The Bioavailability, Biodistribution, and Toxic Effects of Silica-Coated Upconversion Nanoparticles in vivo

Lanthanide-doped upconversion nanoparticles can convert long wavelength excitation radiation to short wavelength emission. They have great potential in biomedical applications, such as bioimaging, biodetection, drug delivery and theranostics. However, there is little information available on their bioavailability and biological effects after oral administration. In this study, we systematically investigated the bioavailability, biodistribution, and toxicity of silica-coated upconversion nanoparticles administrated by gavage. Our results demonstrate that these nanoparticles can permeate intestinal barrier and enter blood circulation by microstructure observation of Peyer’s patch in the intestine.

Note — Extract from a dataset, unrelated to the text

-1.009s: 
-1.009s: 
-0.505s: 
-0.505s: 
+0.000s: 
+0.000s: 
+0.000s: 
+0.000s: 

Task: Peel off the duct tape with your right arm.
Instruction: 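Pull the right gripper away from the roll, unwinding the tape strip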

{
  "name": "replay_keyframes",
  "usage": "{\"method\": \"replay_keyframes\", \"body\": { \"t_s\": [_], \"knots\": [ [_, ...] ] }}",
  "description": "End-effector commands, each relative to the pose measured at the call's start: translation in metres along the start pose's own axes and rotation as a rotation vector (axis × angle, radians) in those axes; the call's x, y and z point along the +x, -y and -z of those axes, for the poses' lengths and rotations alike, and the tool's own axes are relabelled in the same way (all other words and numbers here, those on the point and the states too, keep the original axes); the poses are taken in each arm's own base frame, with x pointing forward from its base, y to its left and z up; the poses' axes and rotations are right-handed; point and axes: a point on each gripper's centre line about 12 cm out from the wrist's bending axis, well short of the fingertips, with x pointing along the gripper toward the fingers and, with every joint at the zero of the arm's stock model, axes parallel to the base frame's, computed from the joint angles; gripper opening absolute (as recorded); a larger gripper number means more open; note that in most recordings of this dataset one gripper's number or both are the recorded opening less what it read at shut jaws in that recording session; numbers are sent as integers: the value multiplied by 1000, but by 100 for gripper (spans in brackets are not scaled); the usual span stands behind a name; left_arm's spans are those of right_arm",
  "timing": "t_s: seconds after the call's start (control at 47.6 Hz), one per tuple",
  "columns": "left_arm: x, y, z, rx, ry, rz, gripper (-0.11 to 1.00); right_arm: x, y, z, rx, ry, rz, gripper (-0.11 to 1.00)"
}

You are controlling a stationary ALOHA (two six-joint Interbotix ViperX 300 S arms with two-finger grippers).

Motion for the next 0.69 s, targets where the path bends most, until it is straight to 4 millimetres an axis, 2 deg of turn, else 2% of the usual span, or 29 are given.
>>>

Comparing the bioavailability and the biodistribution of silica-coated upconversion nanoparticles with oral and intravenous administration routes, we found that the bioavailability and biodistribution are particularly depended on the administration routes. After consecutive gavage for 14 days, the body weight, pathology, Zn and Cu level, serum biochemical analysis, oxidative stress, and inflammatory cytokines were studied to further evaluate the potential toxicity of the silica-coated upconversion nanoparticles. The results suggest that these nanoparticles do not show overt toxicity in mice even at a high dose of 100 mg/kg body weight.